The link to the paper
Abstract: Original Hadoop system can only start a reduce task after a map task has finished. (Note: Not the entire map phase). HOP (Hadoop Online Prototype) modified the hadoop system that allows pipelining between map and reduce tasks. In addition, the HOP supports two novel features, Online Aggregation and Continuous Queries.
Introduction: Hadoop MapReduce was originally designed for batch processing jobs. Pipelining Hadoop can enable the following features
Online Aggregation: Reducers can generate and refine their results throughout the execution. Initial estimates can be produced magnitude faster than the final result
Continuous Queries: Analyzing data as they arrive.
- Map task
- map: starts with reading the input split and apply map function to each key/val pair.
- commit: after the map function has been applied to each record, a commit phase registers the final output with the Task Tracker. The output is arranged with regard to the partition number. The records in each petition are sorted.
- Reduce task
- shuffle: fetches input with the right partition number. The reduce task does this by issuing HTTP request a number of Task Trackers. The Task Trackers then relay the output of the map task to Task Trackers responsible for a reduce task.
- sort: group records with the same key together. It does a merge sort over the output of the map phase (since the output of map phase is already sorted)
- reduce: applies user defined reduce function to each record
- Always write to disk design
- The output of both map and reduce is written to HDFS before they can be used. It is good for fault tolerance, but disk i/o is an expensive operation.

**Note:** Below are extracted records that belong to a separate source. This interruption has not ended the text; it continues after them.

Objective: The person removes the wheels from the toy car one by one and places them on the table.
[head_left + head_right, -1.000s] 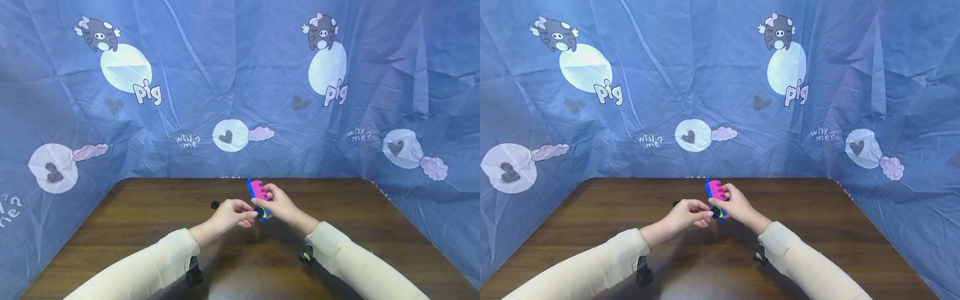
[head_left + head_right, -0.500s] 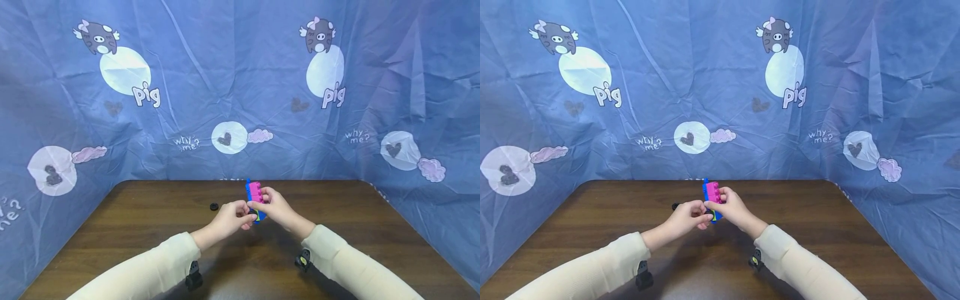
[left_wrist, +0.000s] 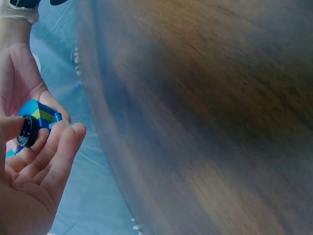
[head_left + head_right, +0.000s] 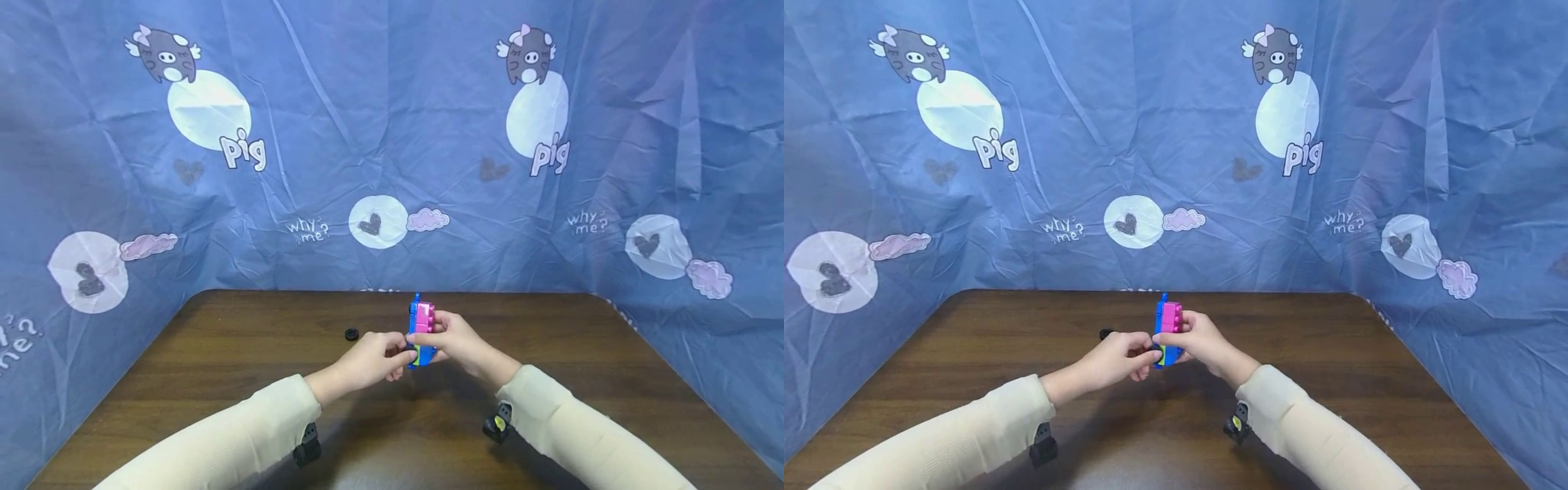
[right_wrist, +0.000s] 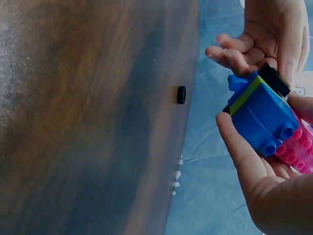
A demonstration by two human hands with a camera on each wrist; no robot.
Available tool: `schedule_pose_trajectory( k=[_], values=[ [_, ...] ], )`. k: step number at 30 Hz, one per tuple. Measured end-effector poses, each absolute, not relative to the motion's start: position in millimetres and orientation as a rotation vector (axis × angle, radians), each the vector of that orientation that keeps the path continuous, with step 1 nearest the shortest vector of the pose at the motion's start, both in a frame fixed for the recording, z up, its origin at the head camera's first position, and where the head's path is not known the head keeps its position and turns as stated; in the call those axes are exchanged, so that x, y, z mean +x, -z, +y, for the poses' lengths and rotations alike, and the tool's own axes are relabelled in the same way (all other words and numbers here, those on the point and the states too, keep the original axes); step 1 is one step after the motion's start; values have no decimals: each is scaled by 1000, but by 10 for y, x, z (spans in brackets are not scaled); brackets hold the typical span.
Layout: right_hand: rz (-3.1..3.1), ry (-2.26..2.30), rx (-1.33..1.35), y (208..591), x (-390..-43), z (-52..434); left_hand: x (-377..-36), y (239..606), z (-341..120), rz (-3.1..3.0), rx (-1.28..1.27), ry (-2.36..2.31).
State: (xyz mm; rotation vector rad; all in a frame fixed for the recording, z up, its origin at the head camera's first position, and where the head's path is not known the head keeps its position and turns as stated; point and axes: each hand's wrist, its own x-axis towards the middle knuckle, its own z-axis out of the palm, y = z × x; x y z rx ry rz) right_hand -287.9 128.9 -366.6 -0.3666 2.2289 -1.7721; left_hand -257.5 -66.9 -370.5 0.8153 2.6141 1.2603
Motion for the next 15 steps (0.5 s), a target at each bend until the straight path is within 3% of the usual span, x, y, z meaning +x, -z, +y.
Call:
schedule_pose_trajectory(
  k=[15],
  values=[
    [2255,1746,-338,3668,-2861,1318,-2580,3702,-645,2695,966,-1236]
  ],
)
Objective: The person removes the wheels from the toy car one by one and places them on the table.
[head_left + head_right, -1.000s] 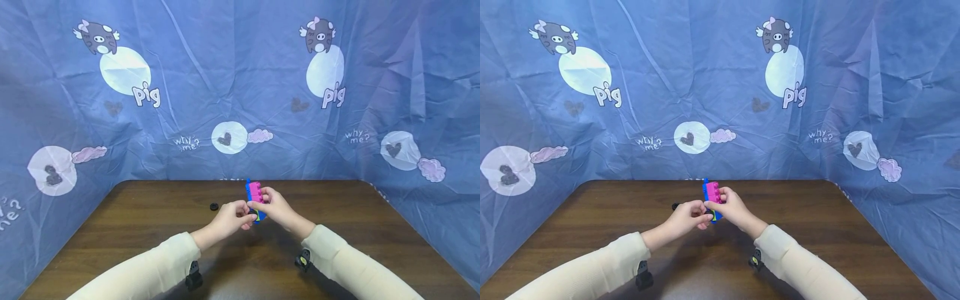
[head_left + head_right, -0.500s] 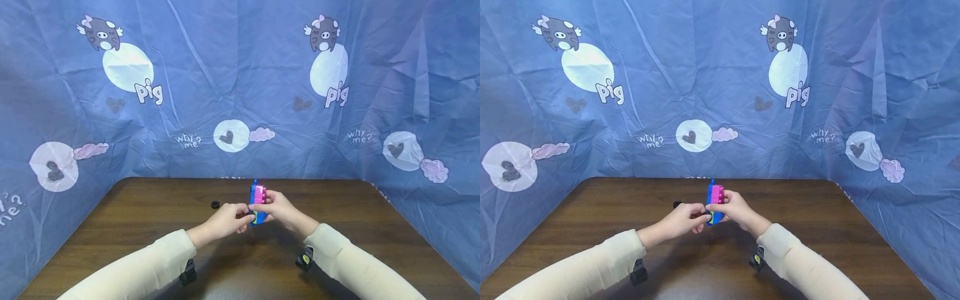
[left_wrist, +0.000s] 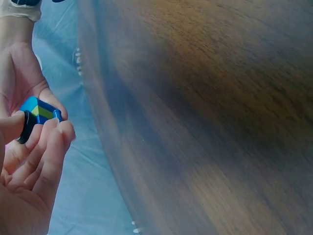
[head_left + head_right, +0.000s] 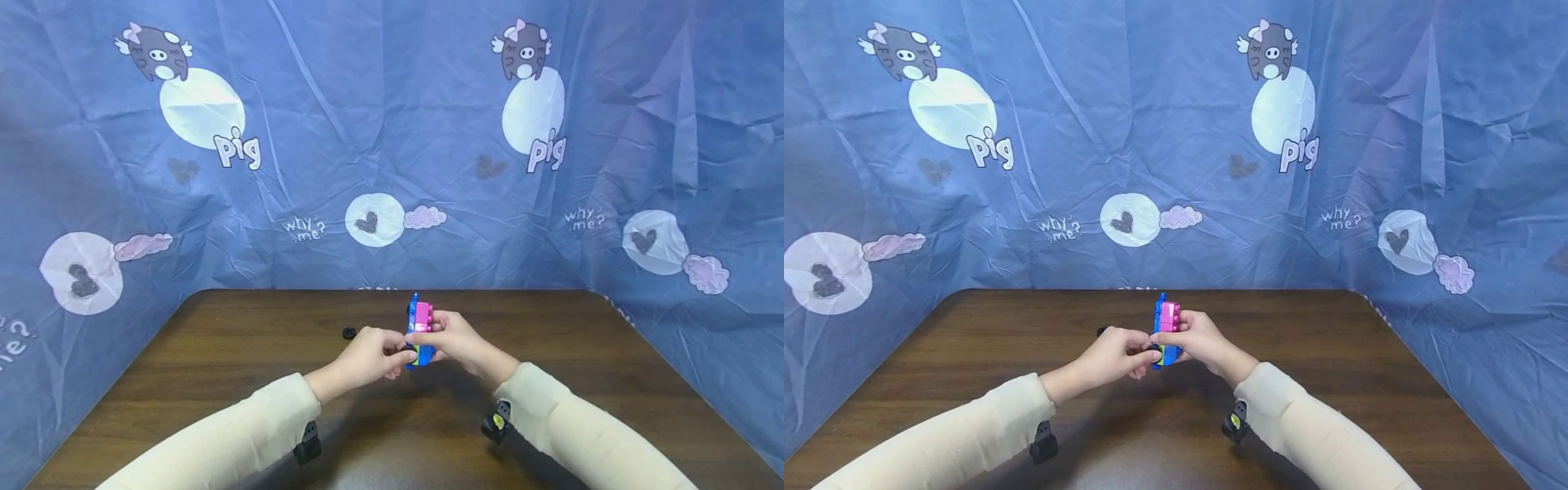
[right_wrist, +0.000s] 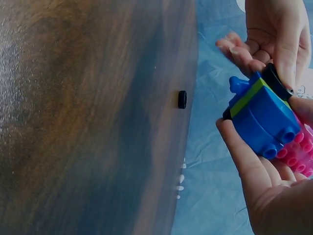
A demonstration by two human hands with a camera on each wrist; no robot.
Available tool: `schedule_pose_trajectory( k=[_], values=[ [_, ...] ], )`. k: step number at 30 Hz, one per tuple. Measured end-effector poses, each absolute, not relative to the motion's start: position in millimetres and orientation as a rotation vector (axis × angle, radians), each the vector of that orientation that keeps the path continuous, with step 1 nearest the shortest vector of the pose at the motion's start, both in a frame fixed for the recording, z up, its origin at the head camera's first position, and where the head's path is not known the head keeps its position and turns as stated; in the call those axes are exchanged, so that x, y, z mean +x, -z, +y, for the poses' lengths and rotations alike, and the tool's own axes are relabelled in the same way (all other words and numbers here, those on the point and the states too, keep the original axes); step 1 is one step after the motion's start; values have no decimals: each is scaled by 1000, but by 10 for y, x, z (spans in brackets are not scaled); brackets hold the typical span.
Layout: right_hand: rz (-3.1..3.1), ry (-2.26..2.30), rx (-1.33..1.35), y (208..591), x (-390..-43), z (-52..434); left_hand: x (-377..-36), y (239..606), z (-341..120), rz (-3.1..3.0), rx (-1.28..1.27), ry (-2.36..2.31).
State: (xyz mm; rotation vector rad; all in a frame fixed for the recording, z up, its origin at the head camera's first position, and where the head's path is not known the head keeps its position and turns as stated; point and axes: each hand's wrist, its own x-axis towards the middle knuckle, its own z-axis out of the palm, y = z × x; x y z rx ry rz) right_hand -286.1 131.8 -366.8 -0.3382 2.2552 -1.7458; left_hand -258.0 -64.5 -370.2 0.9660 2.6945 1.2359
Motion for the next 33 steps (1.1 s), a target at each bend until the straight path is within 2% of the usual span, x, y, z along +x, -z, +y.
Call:
schedule_pose_trajectory(
  k=[17,33],
  values=[
    [2324,1805,-300,3713,-2887,1282,-2514,3759,-525,2973,890,-1224],
    [2363,1778,-244,3685,-2908,1245,-2512,3752,-468,2919,709,-1283]
  ],
)
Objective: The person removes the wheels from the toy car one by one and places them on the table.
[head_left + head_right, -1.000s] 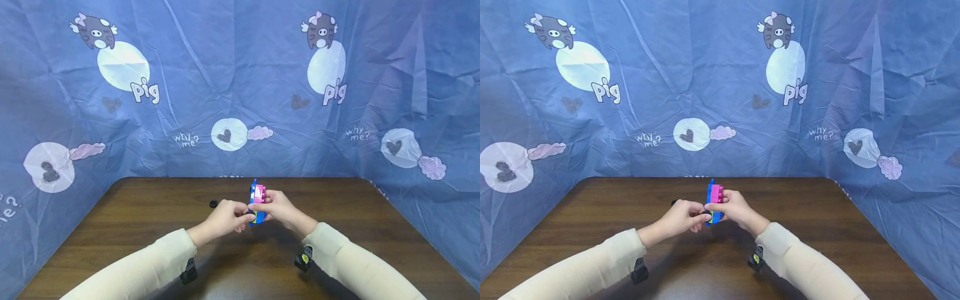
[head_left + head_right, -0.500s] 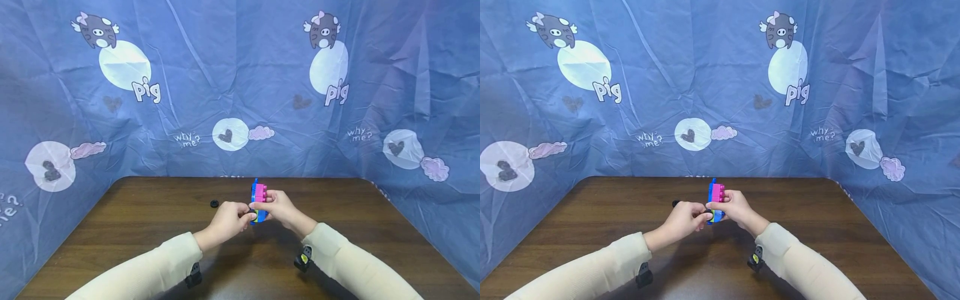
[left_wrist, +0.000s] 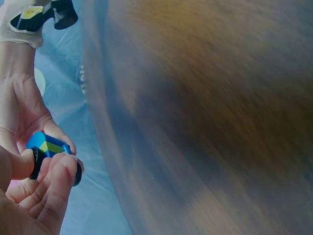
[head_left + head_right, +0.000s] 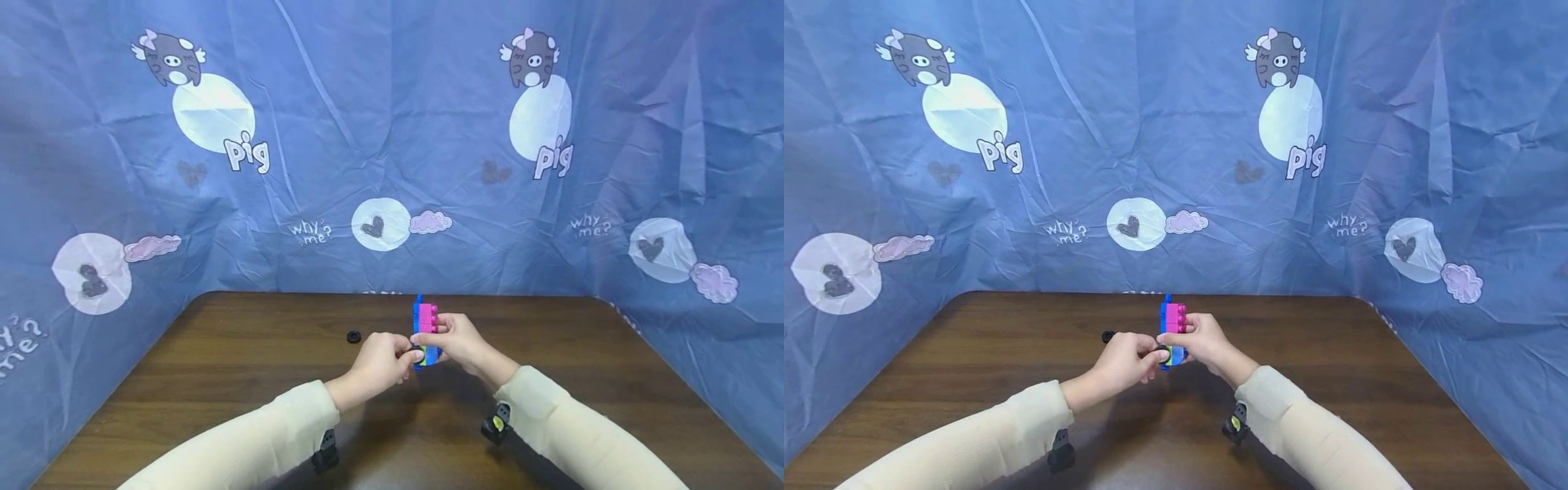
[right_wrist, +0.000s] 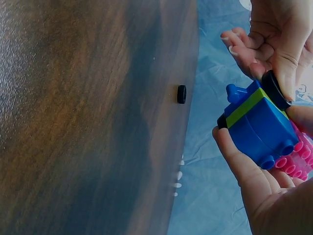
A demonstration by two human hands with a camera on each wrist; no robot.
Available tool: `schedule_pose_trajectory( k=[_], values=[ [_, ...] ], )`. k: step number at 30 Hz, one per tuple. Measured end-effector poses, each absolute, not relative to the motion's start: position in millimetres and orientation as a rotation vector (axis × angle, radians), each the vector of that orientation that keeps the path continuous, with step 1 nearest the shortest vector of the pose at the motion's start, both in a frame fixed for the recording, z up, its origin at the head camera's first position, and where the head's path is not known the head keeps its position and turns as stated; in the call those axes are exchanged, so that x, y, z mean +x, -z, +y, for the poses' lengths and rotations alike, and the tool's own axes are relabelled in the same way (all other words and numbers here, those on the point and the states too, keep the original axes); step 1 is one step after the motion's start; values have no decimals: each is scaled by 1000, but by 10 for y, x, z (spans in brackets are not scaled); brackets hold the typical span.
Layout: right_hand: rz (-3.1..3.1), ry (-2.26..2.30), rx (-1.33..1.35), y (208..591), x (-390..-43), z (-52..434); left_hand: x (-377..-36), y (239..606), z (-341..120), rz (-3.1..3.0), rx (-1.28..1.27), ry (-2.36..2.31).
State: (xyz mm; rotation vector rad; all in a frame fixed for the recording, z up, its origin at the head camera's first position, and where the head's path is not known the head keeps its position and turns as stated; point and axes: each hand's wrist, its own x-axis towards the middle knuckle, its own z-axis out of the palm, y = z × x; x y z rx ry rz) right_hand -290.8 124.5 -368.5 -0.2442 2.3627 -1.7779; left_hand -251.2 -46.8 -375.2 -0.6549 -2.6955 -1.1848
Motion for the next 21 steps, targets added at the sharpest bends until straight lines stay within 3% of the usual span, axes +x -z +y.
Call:
schedule_pose_trajectory(
  k=[9,16,21],
  values=[
    [2339,1779,-207,3702,-2871,1272,-2527,3738,-438,-2771,-554,1515],
    [2344,1771,-248,3750,-2881,1321,-2582,3771,-601,-2750,-319,1962],
    [2333,1791,-219,3719,-2920,1406,-2623,3838,-757,-2737,-478,2029]
  ],
)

- Naive Implementation (Pipelining within a single job)
- Each reduce task talks to all of the map tasks for their output.
- Full implementation (Pipelining within a single job)
- Eager pipelining: reducer reads in partial output of the map tasks
- Dedicated IO thread to ensure full CPU utilization
- Write the output of map tasks to the disk if a reduce task has not yet been scheduled
- Pipelining between jobs
- The reduce tasks of job 1 can optionally pipeline output to the map tasks of the next job (job 2). HOP can not, however, overlap the reduce phase of job 1 with the map phase of job2, because the output of job1 relies the full completion of map tasks in job 1.
- Single Job: Apply reduce function to the input received by the reduce tasks so far. (Taking “snap shots”). Snap shots are computed periodically. Applications can update the snap shots by polling the HDFS in a predictable location.
- Multiple Job: Use snap shots from previous jobs. NOT SURE…
- The Reduce function must periodically invoke the map tasks to get the output from them. Currently the connection between map tasks and reduce tasks are manually configured. (Not elastic, subject to future work)
- Overall, the time it took to finish the execution is not very different from original Hadoop MapReduce (Blocking). The difference, however, mostly appears in that the reduce phase reaches a higher completion rate much faster.
- The future directions also mentioned to produce a light weight event driven system like SEDA. (It was a work first suggested by Prof. Cox)